Monday, November 3, 2025 - 4:00pm
Event Calendar Category
LIDS Seminar Series
Speaker Name
Angelina Wang
Affiliation
Cornell University
Building and Room number
45-102
"More Discrimination for Fairness"
As machine learning has proliferated, so too have concerns about fairness and bias. Much of this work defines fairness as the removal of discrimination — an approach that fits neatly within existing methods like constrained optimization and pursuing clearly defined metrics. However, I argue that this framing has gone too far, failing to recognize the realities of our inequitable world, and theorizing in a social vacuum. To build AI systems that work well for everyone, we must discriminate more. In this talk I will share research on three such contexts where we should treat social groups differently: when reasoning, when simulating human participants, and when personalizing chatbot responses.
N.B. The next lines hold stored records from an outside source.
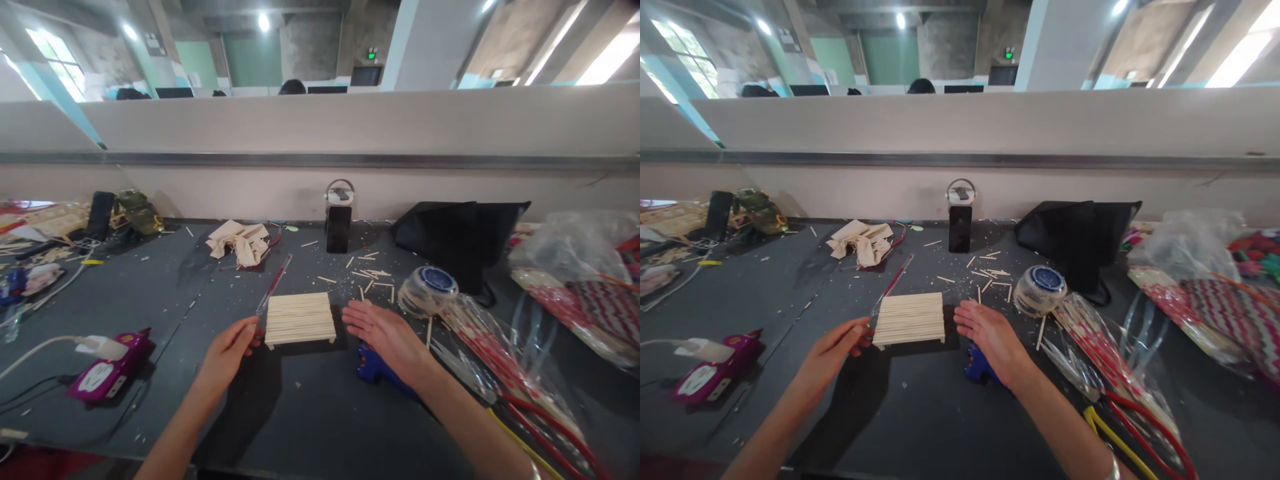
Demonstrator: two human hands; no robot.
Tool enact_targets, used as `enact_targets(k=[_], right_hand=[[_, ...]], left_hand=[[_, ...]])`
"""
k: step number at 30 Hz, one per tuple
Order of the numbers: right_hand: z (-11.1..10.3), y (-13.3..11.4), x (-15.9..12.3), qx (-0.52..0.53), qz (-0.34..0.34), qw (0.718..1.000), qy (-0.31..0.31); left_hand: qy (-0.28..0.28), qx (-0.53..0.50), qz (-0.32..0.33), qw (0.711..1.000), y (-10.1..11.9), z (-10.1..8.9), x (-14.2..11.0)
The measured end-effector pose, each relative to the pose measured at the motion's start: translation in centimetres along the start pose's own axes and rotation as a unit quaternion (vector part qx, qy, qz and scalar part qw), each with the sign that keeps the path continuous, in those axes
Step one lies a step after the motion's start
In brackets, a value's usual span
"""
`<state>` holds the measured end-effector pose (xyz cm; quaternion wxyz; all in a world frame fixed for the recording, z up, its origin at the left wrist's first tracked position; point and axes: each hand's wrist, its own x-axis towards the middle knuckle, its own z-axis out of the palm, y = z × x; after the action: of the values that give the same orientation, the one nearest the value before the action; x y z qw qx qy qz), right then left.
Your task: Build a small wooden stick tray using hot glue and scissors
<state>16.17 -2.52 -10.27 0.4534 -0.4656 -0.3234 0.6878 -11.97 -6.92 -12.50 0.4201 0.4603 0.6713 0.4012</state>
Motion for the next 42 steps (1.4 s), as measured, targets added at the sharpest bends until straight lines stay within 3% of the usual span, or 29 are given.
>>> enact_targets(k=[7, 12, 20, 25, 29, 34, 42], right_hand=[[0.7, -0.4, -2.9, 0.01, -0.057, 0.998, -0.018], [0.9, 1.0, -1.4, -0.007, -0.019, 1.0, -0.016], [2.7, 1.1, 1.0, -0.028, -0.014, 0.992, -0.124], [2.3, 1.4, 1.3, -0.042, -0.006, 0.995, -0.087], [1.1, 0.6, -0.4, -0.05, -0.023, 0.998, -0.034], [-0.4, -0.3, -4.1, -0.073, -0.04, 0.996, -0.026], [-0.3, 3.5, -7.2, -0.161, -0.026, 0.984, -0.073]], left_hand=[[0.025, -0.04, -0.015, 0.999, 0.3, 2.0, 0.1], [0.02, -0.033, -0.014, 0.999, 0.2, 3.0, 0.5], [0.013, -0.022, -0.004, 1.0, 0.6, 2.1, 0.9], [-0.002, -0.022, -0.003, 1.0, 0.3, 1.8, 0.9], [0.025, -0.03, -0.009, 0.999, 0.1, 1.7, 0.5], [0.064, -0.042, -0.014, 0.997, -0.2, 0.9, -0.3], [0.034, -0.015, 0.018, 0.999, -1.5, 1.1, -1.2]])
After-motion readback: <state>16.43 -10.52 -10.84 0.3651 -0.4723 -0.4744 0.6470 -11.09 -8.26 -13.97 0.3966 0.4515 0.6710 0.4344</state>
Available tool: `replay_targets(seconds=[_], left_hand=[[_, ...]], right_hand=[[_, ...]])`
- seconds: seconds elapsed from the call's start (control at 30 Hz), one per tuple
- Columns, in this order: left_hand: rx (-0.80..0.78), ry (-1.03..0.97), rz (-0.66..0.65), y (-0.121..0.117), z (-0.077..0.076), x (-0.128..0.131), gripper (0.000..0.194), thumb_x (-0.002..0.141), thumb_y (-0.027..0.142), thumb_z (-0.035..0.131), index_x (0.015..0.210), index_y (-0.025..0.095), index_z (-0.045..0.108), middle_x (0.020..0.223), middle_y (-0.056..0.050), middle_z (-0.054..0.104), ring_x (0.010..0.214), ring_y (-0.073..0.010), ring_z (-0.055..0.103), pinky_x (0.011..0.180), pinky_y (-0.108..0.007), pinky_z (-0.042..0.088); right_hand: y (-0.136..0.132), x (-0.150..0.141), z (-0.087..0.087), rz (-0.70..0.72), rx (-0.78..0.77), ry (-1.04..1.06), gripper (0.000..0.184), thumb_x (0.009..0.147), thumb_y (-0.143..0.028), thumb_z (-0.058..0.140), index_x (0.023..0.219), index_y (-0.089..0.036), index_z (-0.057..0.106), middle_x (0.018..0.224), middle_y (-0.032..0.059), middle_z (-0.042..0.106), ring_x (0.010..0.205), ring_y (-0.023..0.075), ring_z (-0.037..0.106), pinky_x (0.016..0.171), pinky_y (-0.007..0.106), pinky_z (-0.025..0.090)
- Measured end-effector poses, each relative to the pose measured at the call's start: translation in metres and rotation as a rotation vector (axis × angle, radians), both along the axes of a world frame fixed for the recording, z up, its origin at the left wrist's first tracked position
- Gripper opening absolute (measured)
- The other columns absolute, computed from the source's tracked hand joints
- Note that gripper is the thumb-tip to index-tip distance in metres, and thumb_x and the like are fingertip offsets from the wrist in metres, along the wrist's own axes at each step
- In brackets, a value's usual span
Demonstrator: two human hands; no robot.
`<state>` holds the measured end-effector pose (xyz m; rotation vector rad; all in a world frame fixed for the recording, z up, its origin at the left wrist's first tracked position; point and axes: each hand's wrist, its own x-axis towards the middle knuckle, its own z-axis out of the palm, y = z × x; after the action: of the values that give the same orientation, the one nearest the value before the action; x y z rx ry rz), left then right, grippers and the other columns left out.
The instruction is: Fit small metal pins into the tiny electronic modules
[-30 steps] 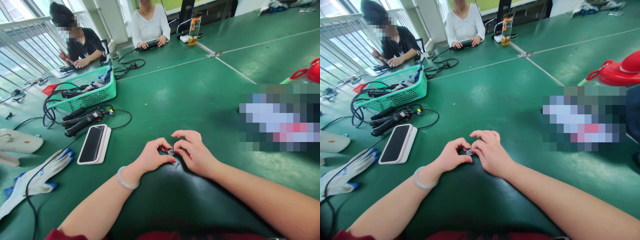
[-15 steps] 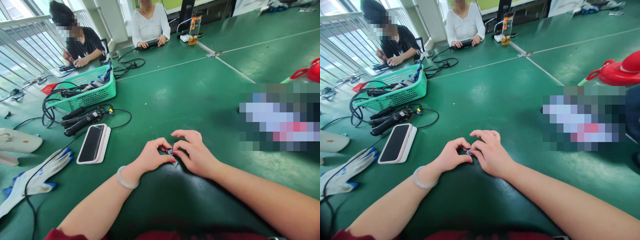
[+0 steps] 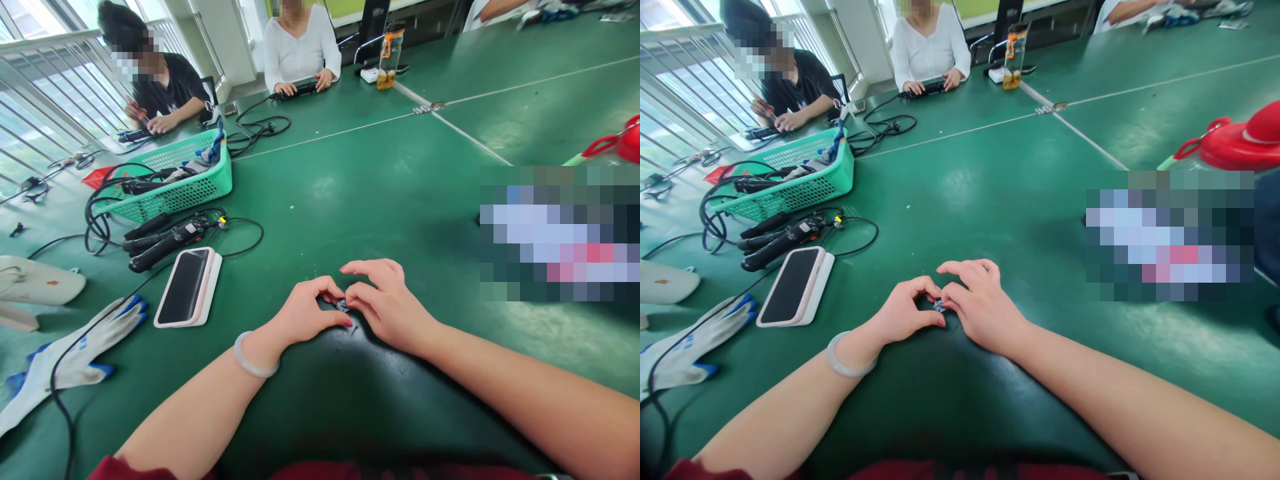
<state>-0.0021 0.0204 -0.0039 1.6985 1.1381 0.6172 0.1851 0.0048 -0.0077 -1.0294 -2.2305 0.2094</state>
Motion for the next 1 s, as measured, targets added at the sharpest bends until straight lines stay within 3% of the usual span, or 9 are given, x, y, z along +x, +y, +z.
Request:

Finally, I will briefly touch on how even forms of oppression themselves should be distinguished, e.g., that racism and sexism are not interchangeable.
Angelina Wang is an Assistant Professor in the Department of Information Science at Cornell University and at Cornell Tech. Her research is on responsible AI, with a particular interest in fairness, evaluation, and societal impacts. She has received the NSF GRFP, EECS Rising Stars, Siebel Scholarship, and Microsoft AI & Society Fellowship. She publishes in top journals (PNAS, Nature Machine Intelligence) as well as responsible computing (FAccT, AIES) and machine learning (ICML, ACL, ICCV) venues, winning a best paper award at ACL and orals and spotlights at ICCV and ECCV. Previously she did her postdoc at Stanford University, and received her PhD in computer science from Princeton University and BS from UC Berkeley.